Finally, Petrenko et al. (2019) find that CEO humility affects market performance positively of all market measures (i.e., Abnormal Returns, Tobin's Q, Total Shareholder Returns) but not operational performance (i.e., Return on Assets). Abnormal returns increase up to 22 percent for every standard deviation of CEO humility. This discrepancy can be explained by analysts' dampened earnings per share (EPS) estimates and firms' actual EPS, leading to positive market performance. The authors' results indicate that companies with humble CEOs receive lower ratings by analysts ex-ante, suggesting that when humble CEOs do not fit in the heuristic social role expectations of certain key stakeholders, they are ultimately punished through dampened earnings estimates. Since the subjective evaluations of key stakeholders such as analysts or journalists are important for companies, we urge future research to incorporate a perceived third-party rating as a complement of direct humility. CEO humility may be better captured through perceived market evaluations that include analysts’ expectations than classical archival-based performance measures. Therefore, the study of Petrenko et al. (2019) reminds us of the potential “negative” effects of CEO humility that can take place not via organizational processes but via external perceptions. However, we expect third-party evaluations by journalists, analysts, or board of directors to adopt a more nuanced, complex, and less heuristic view about CEO traits as research results spill over into practice. Generally, we find the type of dependent variable to be heterogeneously distributed between performance (30.43%), Perceptual (30.43%), and Attitudinal (34.78%; see Table 4 in the “Appendix”). Therefore, we see major opportunities in linking CEO humility to actual firm outcomes as a dependent variable, similar to previous studies on hard-to-measures constructs (Chatterjee and Hambrick 2007) as well as humility (Ou et al. 2016). However, a guiding question for researchers in the field remains whether the results of CEO humility hold true not just in small-and-medium companies in certain industries such as hardware (Ou et al. 2016) but can be generalized to the public companies across industries.
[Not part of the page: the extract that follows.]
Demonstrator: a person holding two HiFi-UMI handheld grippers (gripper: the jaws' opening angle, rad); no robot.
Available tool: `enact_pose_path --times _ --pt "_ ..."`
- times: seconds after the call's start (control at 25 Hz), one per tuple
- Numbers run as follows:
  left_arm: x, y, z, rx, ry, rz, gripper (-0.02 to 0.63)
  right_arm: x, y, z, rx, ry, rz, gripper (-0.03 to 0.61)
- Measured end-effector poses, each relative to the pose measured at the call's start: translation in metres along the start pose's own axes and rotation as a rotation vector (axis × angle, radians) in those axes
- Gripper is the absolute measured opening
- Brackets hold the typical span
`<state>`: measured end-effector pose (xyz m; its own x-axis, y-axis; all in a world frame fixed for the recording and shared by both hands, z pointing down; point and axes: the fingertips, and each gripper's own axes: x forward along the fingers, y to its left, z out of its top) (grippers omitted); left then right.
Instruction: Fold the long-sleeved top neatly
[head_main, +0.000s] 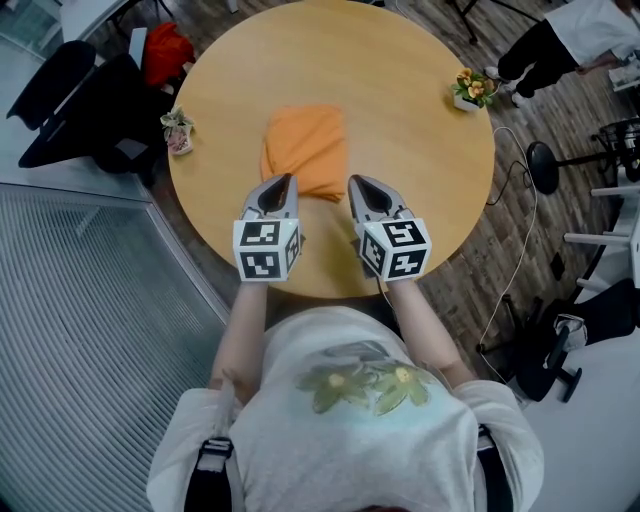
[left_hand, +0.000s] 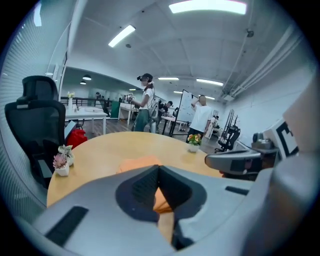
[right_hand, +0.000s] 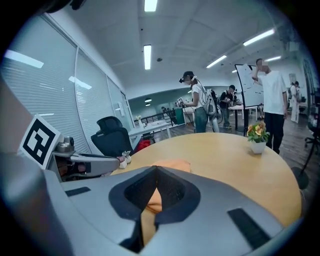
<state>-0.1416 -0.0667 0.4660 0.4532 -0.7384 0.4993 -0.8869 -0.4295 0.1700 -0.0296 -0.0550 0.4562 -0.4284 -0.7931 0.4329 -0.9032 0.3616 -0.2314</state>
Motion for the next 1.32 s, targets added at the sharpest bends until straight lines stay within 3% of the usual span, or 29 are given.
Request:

On the other hand, research on the direct level of the CEO is rather scarce. Given the overall positive effects we find on team processes, it is interesting to analyze whether these team processes translate into organizational outcomes (e.g., via moderating/mediating mechanisms). This might be related to the fact that the conceptualization of the level of analysis tends to be vague in some cases. For instance, Hu et al. (2018) report the demographic characteristics of “leaders” (average age of 33 years, 53% female, 99% had a college degree, average tenure in leadership positions of 35 months), but it remains unclear how exactly “leaders” are defined. Future research should be precise about the level of analysis and should address the question of whether different leadership hierarchies (e.g., middle management) can be generalized to the upper echelon (i.e., CEO).
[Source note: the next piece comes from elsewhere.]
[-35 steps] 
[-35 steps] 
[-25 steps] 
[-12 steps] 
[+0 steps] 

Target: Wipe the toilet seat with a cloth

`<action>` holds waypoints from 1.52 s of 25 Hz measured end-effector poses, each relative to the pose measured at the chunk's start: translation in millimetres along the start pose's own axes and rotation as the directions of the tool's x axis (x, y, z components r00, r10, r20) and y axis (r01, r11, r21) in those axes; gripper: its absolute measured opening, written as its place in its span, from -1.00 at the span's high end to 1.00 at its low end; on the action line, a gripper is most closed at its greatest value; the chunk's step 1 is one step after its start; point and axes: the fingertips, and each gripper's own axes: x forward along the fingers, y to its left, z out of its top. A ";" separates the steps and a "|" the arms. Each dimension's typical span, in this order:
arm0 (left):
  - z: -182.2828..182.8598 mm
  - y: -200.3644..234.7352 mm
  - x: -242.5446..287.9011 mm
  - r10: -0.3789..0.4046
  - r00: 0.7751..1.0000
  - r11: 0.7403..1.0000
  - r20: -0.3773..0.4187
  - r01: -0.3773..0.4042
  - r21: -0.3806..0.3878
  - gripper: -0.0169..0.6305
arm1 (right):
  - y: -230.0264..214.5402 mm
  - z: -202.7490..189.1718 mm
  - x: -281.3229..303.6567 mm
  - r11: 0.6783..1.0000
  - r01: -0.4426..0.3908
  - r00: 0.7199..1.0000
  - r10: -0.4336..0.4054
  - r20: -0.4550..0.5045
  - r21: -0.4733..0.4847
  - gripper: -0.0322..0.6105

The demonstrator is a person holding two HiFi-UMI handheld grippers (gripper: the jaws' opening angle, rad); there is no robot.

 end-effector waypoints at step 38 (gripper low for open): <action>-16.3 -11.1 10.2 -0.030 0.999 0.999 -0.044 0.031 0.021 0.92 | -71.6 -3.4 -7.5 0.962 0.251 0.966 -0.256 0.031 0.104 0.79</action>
A reason for the few results on a direct CEO level compared to other leader levels might be the lack of access to large-scale data of CEOs. Since it is difficult and laborious to assess directly CEOs, only one study employed unobtrusive measures of CEOs (Petrenko et al. 2019). This is surprising given that Chatterjee and Hambrick (2007) showed that CEOs' unobservable characteristics can be evaluated using publicly accessible data and subsequent papers followed suit (e.g., Buyl et al. 2017; Gerstner et al. 2013). Therefore, the video metric approach (Petrenko et al. 2019) appears to be the only article using unobtrusive measures and enables researchers to study CEOs without direct access. We urge future research to employ either unobtrusive measures or—as some studies do (Rego et al. 2017b)—a combination of directly established humility scales (e.g., Owens et al. 2013) and indirect assessment through subordinates or members of the TMT, which might be easier to access.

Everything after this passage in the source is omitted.